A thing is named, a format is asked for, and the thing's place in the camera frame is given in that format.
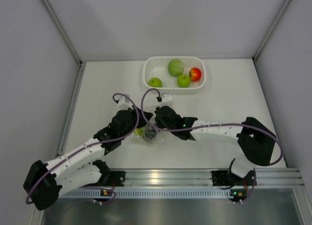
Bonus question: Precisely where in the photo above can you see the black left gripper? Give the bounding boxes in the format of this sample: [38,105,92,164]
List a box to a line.
[119,104,153,140]

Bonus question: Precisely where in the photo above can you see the small green fake food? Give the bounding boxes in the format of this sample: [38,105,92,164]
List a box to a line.
[134,128,143,137]

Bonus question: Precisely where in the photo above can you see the dark green fake vegetable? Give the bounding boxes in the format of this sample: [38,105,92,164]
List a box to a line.
[142,126,158,142]

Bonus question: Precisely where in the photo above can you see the clear polka dot zip bag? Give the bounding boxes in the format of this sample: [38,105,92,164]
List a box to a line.
[130,111,164,145]

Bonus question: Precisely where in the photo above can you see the green fake apple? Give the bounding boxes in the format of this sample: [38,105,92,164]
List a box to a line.
[177,74,191,88]
[148,78,162,87]

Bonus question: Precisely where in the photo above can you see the pale green fake cabbage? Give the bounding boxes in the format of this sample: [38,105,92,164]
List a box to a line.
[167,59,185,77]

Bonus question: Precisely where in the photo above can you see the orange red fake tomato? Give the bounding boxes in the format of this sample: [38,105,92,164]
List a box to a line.
[189,67,202,82]

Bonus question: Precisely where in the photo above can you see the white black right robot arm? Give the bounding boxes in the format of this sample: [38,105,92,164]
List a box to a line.
[155,106,276,185]

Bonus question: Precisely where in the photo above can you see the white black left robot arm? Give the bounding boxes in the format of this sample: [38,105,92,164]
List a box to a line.
[23,108,153,210]

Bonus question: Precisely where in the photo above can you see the white perforated plastic basket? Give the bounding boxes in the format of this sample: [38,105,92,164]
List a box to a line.
[143,56,207,94]

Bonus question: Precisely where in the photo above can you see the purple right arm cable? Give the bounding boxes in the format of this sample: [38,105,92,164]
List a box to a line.
[140,88,285,167]

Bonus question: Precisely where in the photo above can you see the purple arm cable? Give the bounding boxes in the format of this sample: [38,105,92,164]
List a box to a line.
[140,88,285,167]
[25,92,143,205]

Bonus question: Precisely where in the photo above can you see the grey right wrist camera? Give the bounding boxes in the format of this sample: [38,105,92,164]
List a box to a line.
[159,94,173,108]

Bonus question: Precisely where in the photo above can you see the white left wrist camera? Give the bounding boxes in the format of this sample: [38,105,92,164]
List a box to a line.
[117,96,132,109]

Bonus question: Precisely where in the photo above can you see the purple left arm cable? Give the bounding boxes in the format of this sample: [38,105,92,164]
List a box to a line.
[25,92,143,205]

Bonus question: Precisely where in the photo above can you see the white slotted cable duct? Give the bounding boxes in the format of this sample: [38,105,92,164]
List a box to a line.
[60,188,234,199]

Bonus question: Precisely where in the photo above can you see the aluminium frame post left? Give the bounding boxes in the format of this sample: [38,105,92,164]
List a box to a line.
[40,0,82,66]

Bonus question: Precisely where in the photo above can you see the aluminium frame post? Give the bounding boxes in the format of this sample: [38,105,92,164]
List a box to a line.
[252,0,293,63]
[40,0,82,66]

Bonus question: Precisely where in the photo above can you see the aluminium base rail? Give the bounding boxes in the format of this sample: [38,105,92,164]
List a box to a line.
[111,168,304,188]

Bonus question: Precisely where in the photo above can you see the aluminium frame post right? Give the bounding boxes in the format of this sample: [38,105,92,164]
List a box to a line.
[252,0,293,63]

..............................

→ Directions for this task: Every line above with the word "robot" is to be copied out.

→ Answer box:
Bonus question: Precisely where in the photo above can you see the white black right robot arm? Give the bounding boxes in the format of this sample: [38,105,92,164]
Bonus question: Precisely where in the photo above can you see the white black left robot arm? Give the bounding boxes in the format of this sample: [38,105,92,164]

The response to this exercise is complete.